So this was a nice workout, felt strong in the pool and on the bike. I put in more time in the pool but it felt good to do 3800 yards.
So here is the bike:
Warm up with 15 minutes of easy cycling.
Bike at an easy pace keeping your heart rate between Zone 1- Zone 3.
Cool down with 15 minutes of easy cycling.
Coach's Notes:
This is predominantly the long, slow distance workout and a major part of long course training.

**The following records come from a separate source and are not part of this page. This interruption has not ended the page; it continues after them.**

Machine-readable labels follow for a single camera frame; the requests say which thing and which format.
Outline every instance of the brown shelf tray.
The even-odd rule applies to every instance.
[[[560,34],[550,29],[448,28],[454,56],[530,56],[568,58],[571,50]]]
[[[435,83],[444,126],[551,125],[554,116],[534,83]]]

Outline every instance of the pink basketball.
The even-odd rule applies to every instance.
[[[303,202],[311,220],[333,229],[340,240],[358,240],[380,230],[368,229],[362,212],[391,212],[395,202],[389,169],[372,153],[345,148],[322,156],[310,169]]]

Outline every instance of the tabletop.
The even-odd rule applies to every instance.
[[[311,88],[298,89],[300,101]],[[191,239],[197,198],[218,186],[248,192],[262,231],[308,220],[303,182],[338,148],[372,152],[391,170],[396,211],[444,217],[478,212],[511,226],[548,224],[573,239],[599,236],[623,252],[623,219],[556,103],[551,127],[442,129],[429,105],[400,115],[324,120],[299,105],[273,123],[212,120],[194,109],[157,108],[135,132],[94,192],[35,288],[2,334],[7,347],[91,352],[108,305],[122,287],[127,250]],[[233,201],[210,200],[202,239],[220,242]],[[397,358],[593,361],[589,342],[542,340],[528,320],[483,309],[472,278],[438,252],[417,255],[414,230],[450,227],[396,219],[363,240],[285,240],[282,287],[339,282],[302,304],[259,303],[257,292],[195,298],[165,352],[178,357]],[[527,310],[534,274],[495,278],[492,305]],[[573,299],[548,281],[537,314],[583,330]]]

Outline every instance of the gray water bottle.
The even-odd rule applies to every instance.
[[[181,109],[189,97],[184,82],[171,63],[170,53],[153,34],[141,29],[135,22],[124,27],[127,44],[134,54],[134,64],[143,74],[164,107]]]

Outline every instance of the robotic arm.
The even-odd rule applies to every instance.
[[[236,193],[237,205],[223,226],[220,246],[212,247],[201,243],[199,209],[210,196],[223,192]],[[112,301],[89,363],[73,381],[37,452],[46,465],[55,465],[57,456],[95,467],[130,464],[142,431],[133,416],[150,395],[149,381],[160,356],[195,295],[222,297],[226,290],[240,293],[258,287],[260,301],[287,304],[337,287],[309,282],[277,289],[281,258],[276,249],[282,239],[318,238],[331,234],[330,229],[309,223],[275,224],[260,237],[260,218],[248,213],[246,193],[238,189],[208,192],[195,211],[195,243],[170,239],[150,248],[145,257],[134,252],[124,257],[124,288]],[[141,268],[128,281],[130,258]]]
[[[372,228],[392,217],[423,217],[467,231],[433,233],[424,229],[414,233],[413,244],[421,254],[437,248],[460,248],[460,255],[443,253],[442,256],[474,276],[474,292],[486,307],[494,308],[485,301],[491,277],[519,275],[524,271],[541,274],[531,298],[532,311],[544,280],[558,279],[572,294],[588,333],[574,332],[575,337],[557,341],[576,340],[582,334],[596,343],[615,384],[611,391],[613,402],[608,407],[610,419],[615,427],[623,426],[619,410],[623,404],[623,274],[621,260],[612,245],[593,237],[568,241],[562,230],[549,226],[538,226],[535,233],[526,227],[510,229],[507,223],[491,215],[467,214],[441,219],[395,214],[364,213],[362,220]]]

Make sure to stay hydrated before, during, and after workouts.
Duration: 27:31.4
Distance: 8.1 miles
HR: 148/166
Speed: 17.7/29.8
Cadence: 74/85
Swim:
400 yards: Warm up with 5 minutes of easy swimming.
Your Main set consists of 3900 yards:
Pull Set 100,200,300 yards
Kick Set 100,200,300 yards
Swim Set 100,200, 300 yards
2x150 Choice-Drill/Swim-w/fins, pst flgs on walls
4x100 pace
2x150 pull
200 warm down
After your main set, cool down with 5 minutes of easy swimming.
Coach's Notes:
This is a Power Swim. Perform various swim intervals and sets at Test Pace plus 10 seconds to Test Pace minus 5 seconds.
Recovery between sets is 1-2 minutes.
Recovery between interval reps is 20 to 30 seconds.
Except for Test Swim, recovery between intervals may be 1-2 minutes.